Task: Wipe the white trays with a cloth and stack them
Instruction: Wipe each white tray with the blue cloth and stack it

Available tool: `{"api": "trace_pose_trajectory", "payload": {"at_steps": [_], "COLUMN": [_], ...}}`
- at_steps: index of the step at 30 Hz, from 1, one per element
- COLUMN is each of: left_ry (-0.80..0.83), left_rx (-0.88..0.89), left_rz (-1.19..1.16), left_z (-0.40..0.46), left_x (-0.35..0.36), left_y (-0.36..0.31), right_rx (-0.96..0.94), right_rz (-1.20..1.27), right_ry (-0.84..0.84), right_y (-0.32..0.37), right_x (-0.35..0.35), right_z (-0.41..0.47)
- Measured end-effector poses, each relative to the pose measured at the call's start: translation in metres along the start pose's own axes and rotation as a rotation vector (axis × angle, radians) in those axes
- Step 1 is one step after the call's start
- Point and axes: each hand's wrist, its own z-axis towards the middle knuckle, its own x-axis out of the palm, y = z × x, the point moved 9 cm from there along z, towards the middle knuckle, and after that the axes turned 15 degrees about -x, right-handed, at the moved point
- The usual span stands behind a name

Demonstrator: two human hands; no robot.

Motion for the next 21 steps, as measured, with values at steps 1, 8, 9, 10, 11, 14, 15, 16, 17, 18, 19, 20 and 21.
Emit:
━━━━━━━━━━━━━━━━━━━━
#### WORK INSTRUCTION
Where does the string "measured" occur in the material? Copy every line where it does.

#### RESPONSE FOR THIS EXERCISE
- Measured end-effector poses, each relative to the pose measured at the call's start: translation in metres along the start pose's own axes and rotation as a rotation vector (axis × angle, radians) in those axes
Motion for the next 21 steps, as measured, with values at steps 1, 8, 9, 10, 11, 14, 15, 16, 17, 18, 19, 20 and 21.

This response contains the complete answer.